EXTRACTED MATERIAL Start Marker

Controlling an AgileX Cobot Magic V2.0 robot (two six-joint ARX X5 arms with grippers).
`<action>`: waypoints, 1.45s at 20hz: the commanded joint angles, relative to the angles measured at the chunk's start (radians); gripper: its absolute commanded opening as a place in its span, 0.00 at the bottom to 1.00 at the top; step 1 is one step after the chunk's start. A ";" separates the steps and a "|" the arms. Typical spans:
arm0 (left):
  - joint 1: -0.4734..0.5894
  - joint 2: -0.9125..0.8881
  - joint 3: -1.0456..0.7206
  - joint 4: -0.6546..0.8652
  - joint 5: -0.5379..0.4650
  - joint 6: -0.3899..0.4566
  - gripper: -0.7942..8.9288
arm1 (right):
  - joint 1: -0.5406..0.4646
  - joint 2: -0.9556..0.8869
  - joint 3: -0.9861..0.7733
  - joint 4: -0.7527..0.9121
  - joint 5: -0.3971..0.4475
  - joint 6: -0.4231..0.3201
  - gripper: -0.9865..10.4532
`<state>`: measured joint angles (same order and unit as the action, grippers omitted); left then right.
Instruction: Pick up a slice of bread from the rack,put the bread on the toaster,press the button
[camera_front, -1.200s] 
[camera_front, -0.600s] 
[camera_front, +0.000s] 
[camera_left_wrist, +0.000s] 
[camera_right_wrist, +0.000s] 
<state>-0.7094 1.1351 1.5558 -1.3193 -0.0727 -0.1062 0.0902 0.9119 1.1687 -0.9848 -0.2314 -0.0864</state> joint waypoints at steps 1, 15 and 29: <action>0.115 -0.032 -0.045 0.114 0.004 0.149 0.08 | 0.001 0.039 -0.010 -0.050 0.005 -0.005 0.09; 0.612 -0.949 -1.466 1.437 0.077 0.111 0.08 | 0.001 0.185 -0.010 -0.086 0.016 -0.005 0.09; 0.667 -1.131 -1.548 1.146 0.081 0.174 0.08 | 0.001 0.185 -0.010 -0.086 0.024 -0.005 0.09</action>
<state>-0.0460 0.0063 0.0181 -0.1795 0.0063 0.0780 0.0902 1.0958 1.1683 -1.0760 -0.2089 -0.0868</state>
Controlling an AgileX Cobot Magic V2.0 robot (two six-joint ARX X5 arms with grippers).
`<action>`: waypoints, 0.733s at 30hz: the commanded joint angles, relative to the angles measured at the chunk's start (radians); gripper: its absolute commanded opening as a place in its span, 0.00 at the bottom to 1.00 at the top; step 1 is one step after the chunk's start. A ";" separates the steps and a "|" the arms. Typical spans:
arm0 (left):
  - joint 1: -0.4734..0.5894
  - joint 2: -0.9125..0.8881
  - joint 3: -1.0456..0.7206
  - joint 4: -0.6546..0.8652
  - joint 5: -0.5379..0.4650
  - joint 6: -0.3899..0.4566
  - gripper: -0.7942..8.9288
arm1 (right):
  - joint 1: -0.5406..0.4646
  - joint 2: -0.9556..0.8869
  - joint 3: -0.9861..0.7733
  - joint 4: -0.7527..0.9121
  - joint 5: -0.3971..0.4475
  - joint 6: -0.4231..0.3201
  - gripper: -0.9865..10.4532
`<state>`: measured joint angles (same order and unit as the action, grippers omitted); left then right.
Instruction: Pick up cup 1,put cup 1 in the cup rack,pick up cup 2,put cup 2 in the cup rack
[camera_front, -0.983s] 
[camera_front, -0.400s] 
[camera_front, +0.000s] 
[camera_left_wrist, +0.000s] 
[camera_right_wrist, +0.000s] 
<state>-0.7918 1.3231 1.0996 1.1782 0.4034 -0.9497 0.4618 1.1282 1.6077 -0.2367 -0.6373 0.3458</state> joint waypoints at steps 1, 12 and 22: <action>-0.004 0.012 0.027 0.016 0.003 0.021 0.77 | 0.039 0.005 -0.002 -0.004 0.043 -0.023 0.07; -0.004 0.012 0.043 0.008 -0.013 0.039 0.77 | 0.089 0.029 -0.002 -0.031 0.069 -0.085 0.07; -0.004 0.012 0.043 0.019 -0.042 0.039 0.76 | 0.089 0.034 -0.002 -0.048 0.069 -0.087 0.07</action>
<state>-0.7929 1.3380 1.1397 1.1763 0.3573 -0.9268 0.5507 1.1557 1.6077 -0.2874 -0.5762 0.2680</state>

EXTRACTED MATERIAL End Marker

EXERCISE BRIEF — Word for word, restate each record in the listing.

PROBLEM SOLUTION —
Controlling an AgileX Cobot Magic V2.0 robot (two six-joint ARX X5 arms with grippers).
`<action>`: waypoints, 1.45s at 20hz: the commanded joint angles, relative to the angles measured at the chunk's start (radians); gripper: its absolute commanded opening as a place in its span, 0.00 at the bottom to 1.00 at the top; step 1 is one step after the chunk's start. A ";" separates the steps and a "|" the arms. Typical spans:
arm0 (left):
  - joint 1: -0.4734..0.5894
  - joint 2: -0.9125..0.8881
  - joint 3: -1.0456..0.7206
  - joint 4: -0.6546..0.8652
  - joint 5: -0.5379..0.4650
  - joint 6: -0.3899..0.4566
  - gripper: -0.7942..8.9288
arm1 (right):
  - joint 1: -0.5406..0.4646
  - joint 2: -0.9556..0.8869
  - joint 3: -0.9861..0.7733
  - joint 4: -0.7527..0.9121
  - joint 5: -0.3971..0.4475
  - joint 6: -0.4231..0.3201
  - gripper: -0.9865..10.4532
`<state>`: measured joint angles (same order and unit as the action, grippers omitted); left then right.
Instruction: Pick up a slice of bread from the rack,put the bread on the toaster,press the button
[camera_front, -1.200s] 
[camera_front, -0.600s] 
[camera_front, +0.000s] 
[camera_left_wrist, +0.000s] 
[camera_right_wrist, +0.000s] 
<state>-0.7094 1.1351 1.5558 -1.3193 -0.0727 -0.1062 0.0902 0.9119 1.1687 -0.9848 -0.2314 -0.0864</state> joint waypoints at steps 1, 15 and 29: <action>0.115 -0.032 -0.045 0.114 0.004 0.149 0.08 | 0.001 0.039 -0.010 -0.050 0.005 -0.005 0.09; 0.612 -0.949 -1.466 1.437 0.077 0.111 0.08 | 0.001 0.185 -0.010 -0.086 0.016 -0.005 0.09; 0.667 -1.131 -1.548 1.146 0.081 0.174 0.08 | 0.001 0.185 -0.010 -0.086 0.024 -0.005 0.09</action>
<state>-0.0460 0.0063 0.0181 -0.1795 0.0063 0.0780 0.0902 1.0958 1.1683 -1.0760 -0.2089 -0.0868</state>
Controlling an AgileX Cobot Magic V2.0 robot (two six-joint ARX X5 arms with grippers).
`<action>`: waypoints, 0.733s at 30hz: the commanded joint angles, relative to the angles measured at the chunk's start (radians); gripper: its absolute commanded opening as a place in its span, 0.00 at the bottom to 1.00 at the top; step 1 is one step after the chunk's start. A ";" separates the steps and a "|" the arms. Typical spans:
arm0 (left):
  - joint 1: -0.4734..0.5894
  - joint 2: -0.9125..0.8881
  - joint 3: -1.0456..0.7206
  - joint 4: -0.6546..0.8652
  - joint 5: -0.5379..0.4650
  - joint 6: -0.3899..0.4566
  - gripper: -0.7942..8.9288
arm1 (right):
  - joint 1: -0.5406..0.4646
  - joint 2: -0.9556..0.8869
  - joint 3: -0.9861..0.7733
  - joint 4: -0.7527..0.9121
  - joint 5: -0.3971..0.4475
  - joint 6: -0.4231..0.3201
  - gripper: -0.9865..10.4532
`<state>`: measured joint angles (same order and unit as the action, grippers omitted); left then right.
Instruction: Pick up cup 1,put cup 1 in the cup rack,pick up cup 2,put cup 2 in the cup rack
[camera_front, -0.983s] 
[camera_front, -0.400s] 
[camera_front, +0.000s] 
[camera_left_wrist, +0.000s] 
[camera_right_wrist, +0.000s] 
<state>-0.7918 1.3231 1.0996 1.1782 0.4034 -0.9497 0.4618 1.1282 1.6077 -0.2367 -0.6373 0.3458</state> joint waypoints at steps 1, 12 and 22: <action>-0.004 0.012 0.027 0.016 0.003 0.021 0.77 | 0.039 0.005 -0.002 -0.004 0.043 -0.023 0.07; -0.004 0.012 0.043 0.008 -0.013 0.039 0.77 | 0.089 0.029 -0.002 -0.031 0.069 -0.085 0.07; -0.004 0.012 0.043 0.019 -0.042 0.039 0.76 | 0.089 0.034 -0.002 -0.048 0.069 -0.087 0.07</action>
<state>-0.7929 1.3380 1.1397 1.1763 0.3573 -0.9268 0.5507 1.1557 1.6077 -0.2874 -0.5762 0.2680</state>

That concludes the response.